The code above extracts two ATLAS cohort covariates: * covariate 1: The ATLAS cohort with the id of 1 named ‘Testing 1’ looks for patients who have a Testing 1 cohort_start_date between (index date-999 days) and (index date-1 days). If a patient is in the Testing 1 cohort 50 days before the index date then they will have a value of 1 for the custom covariate. If they are not in the Testing 1 cohort between 999 days before index and 1 day before index then they will have a value of 0 for the custom covariate. * covariate 2: The ATLAS cohort with the id of 109 named ‘Testing 109’ looks for patients who have a Testing 109 cohort_start_date between (index date-30 days) and (index date). If a patient is in the Testing 109 cohort 20 days before the index date then they will have a value of 1 for the custom covariate. If they are not in the Testing 1 cohort between 30 days before index and the day of index then they will have a value of 0 for the custom covariate.

Step 2: Build the study package

Aftering adding the custom cohort covariates into the package, you now need to build the package. Use the standard process (in R studio press the ‘Build’ tab in the top right corner and then select the ‘Install and Restart’ button) to build the study package so an R library is created.

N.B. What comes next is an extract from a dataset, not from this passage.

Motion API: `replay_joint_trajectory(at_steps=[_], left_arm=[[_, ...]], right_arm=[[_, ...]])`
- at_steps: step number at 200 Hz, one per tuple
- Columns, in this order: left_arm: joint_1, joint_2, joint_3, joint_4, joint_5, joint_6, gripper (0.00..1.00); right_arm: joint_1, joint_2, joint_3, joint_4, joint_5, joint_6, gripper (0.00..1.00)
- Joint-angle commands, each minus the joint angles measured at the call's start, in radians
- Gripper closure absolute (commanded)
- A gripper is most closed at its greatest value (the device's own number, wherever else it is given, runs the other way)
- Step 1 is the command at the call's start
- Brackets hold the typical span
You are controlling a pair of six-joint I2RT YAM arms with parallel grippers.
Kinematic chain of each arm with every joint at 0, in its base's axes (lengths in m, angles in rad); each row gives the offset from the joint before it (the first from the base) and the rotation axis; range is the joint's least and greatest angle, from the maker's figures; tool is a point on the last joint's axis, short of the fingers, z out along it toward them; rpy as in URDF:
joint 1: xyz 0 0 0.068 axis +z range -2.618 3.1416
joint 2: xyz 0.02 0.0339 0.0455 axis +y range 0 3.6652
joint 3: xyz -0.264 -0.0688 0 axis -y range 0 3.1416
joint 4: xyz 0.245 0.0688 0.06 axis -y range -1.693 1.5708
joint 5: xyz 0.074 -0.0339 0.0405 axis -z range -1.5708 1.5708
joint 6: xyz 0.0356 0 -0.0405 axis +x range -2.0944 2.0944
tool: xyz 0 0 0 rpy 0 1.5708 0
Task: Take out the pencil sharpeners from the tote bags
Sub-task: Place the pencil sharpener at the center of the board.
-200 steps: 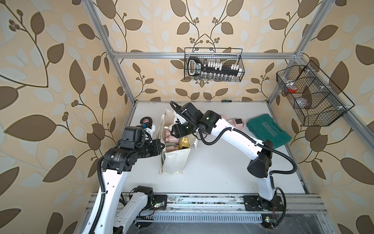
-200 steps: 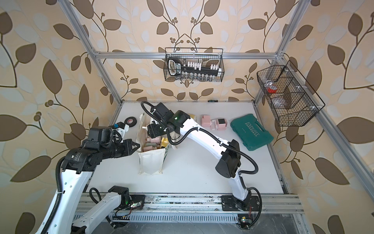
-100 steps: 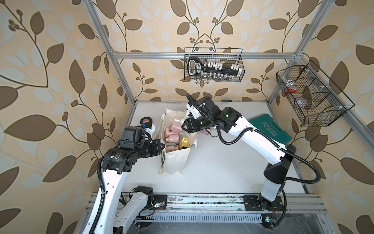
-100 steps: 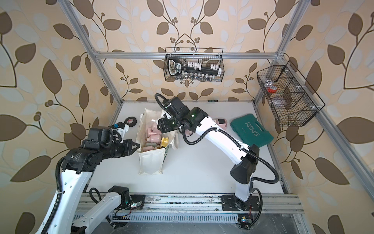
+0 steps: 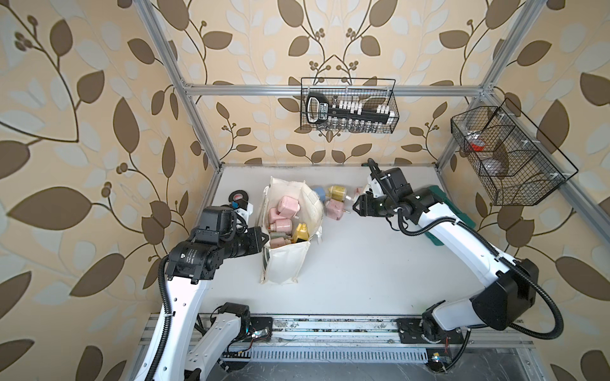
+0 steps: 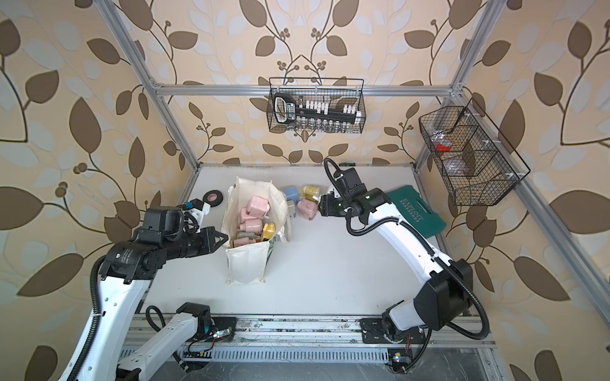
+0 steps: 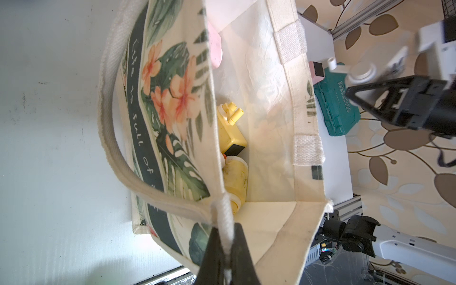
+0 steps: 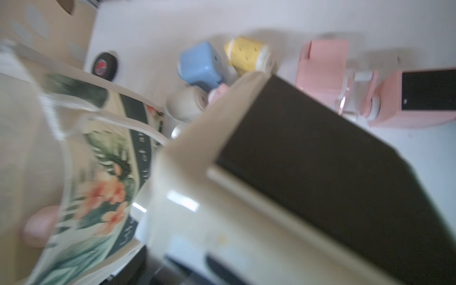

Step 3: Execute the study with cohortVariableSetting

To include the custom covariate that uses ATLAS cohorts into the model set the input ‘cohortVariableSetting’ to the value you chose for ‘settingsName’ in step 1 (e.g., in my example I specified settingsName = ‘customCohortCov.csv’ so in execute() I need to set cohortVariableSetting = ‘customCohortCov.csv’):

execute(connectionDetails = connectionDetails,
        cdmDatabaseSchema = cdmDatabaseSchema,
            cdmDatabaseName = cdmDatabaseName,
        cohortDatabaseSchema = cohortDatabaseSchema,
        cohortTable = cohortTable,
        oracleTempSchema = oracleTempSchema,
        outputFolder = outputFolder,
        createProtocol = F,
        createCohorts = T,
        runAnalyses = T,
        createResultsDoc = F,
        packageResults = F,
        createValidationPackage = F,
        minCellCount= 5,
        cohortVariableSetting = 'customCohortCov.csv'
)

This will now run the study but will include the additional covariates you specified using ATLAS cohorts. The study package will create the cohorts used for covariates when createCohorts = T, so the cohort creation step will take longer due to additional cohorts.

Extras

You can create multiple custom ATLAS covariate settings using ‘populateCustomCohortCovariates()’ with different ‘settingsName’ and pick the one you want when you execute the study.